I also didn’t like just how limited we were in our ability to customize these gigs for specific audiences and goals. Once a template hunt was written, it was pretty much set; sure, we could modify a clue here and there to make it feel more personalized for the client, but really our hands were tied. There are also elements inherent to scavenger hunts which are just plain challenging, such as the fact that they tend to be quite physical, and not everyone might be able to participate – particularly those with a disability or infirmity.

And thus TrivWorks was born! With our live trivia events, we are able to deliver an extremely fun, laugh-filled and impactful event which not only promotes positive team skills such as collaboration, communication and problem solving, but which systemically addresses each of the concerns I’ve laid out above. There is SO much that we can do to tailor the trivia content, to make it feel personalized and customized for the specific group in attendance. Because everyone is in the same space together from beginning to end, the entire positive experience is also shared, meaning each of the teams will get to talk and laugh about whatever happened afterwards. It’s also low-impact and low-risk, meaning everybody can play.

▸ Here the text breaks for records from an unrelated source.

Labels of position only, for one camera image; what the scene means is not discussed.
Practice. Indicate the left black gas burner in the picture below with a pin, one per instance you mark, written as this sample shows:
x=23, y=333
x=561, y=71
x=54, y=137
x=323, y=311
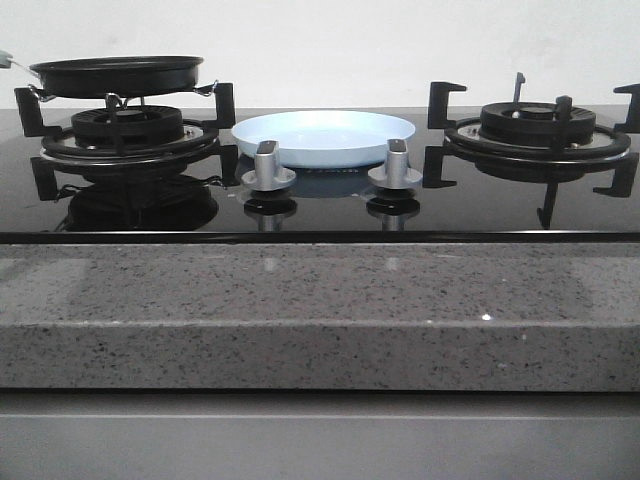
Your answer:
x=140, y=126

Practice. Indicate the right black gas burner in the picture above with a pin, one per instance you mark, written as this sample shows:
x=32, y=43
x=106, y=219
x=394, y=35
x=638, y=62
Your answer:
x=533, y=123

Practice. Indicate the right black pan support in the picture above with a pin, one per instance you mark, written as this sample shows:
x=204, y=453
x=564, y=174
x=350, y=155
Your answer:
x=561, y=162

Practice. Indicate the black pan support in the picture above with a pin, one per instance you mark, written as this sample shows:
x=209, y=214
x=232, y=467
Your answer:
x=121, y=165
x=561, y=162

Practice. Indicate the black glass gas hob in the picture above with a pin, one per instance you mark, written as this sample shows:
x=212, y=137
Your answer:
x=460, y=200

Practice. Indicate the grey cabinet front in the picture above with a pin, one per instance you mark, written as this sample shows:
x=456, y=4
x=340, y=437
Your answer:
x=318, y=436

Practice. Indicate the silver stove knob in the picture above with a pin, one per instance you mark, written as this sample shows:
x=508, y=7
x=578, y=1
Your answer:
x=395, y=173
x=268, y=174

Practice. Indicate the silver left stove knob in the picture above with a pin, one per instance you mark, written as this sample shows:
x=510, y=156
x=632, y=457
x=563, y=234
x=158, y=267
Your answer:
x=268, y=174

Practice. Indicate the left black pan support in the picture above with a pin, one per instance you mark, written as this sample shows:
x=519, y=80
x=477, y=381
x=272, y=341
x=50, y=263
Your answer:
x=121, y=165

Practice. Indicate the silver right stove knob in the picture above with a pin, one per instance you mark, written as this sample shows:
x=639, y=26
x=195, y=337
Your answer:
x=395, y=173

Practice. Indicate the black gas burner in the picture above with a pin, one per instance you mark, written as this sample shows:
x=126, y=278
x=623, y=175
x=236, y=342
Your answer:
x=533, y=123
x=140, y=126

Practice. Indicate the light blue plate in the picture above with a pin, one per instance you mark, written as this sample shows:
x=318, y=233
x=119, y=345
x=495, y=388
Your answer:
x=323, y=139

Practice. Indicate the black frying pan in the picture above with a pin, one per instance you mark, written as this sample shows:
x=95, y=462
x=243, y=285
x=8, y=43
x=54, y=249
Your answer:
x=93, y=78

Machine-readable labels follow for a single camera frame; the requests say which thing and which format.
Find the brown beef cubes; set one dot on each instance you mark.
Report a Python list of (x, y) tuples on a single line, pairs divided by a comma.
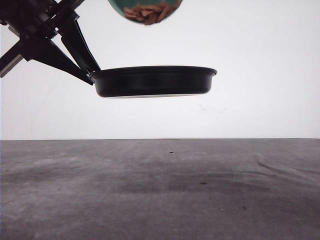
[(147, 13)]

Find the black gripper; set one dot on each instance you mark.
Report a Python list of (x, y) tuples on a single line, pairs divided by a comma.
[(36, 23)]

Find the black frying pan green handle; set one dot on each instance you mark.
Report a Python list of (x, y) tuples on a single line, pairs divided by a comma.
[(152, 81)]

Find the teal ceramic bowl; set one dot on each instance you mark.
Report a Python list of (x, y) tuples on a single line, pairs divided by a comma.
[(145, 10)]

I want to close by saying that I don’t mean to sound preachy, or hold it against those who are making a genuine, good-faith effort to get their teams working better together; to be more productive and efficient, or to reduce workplace conflict, boost morale and reward hard-working staff. What I hope to convey is that if you are committing the time and resources to produce dedicated team building activities, SoCal or anywhere, you at the very least want to make sure that the experience is as enjoyable as possible for those participating. If it isn’t an absolute blast, if it’s not something that they’re going to remember fondly, that they’re going to look forward to doing again, then frankly it’s not something worth doing.

Who knows – you may even find one of your employees writing a cautionary blog post about it someday, after starting their own Southern California team building company!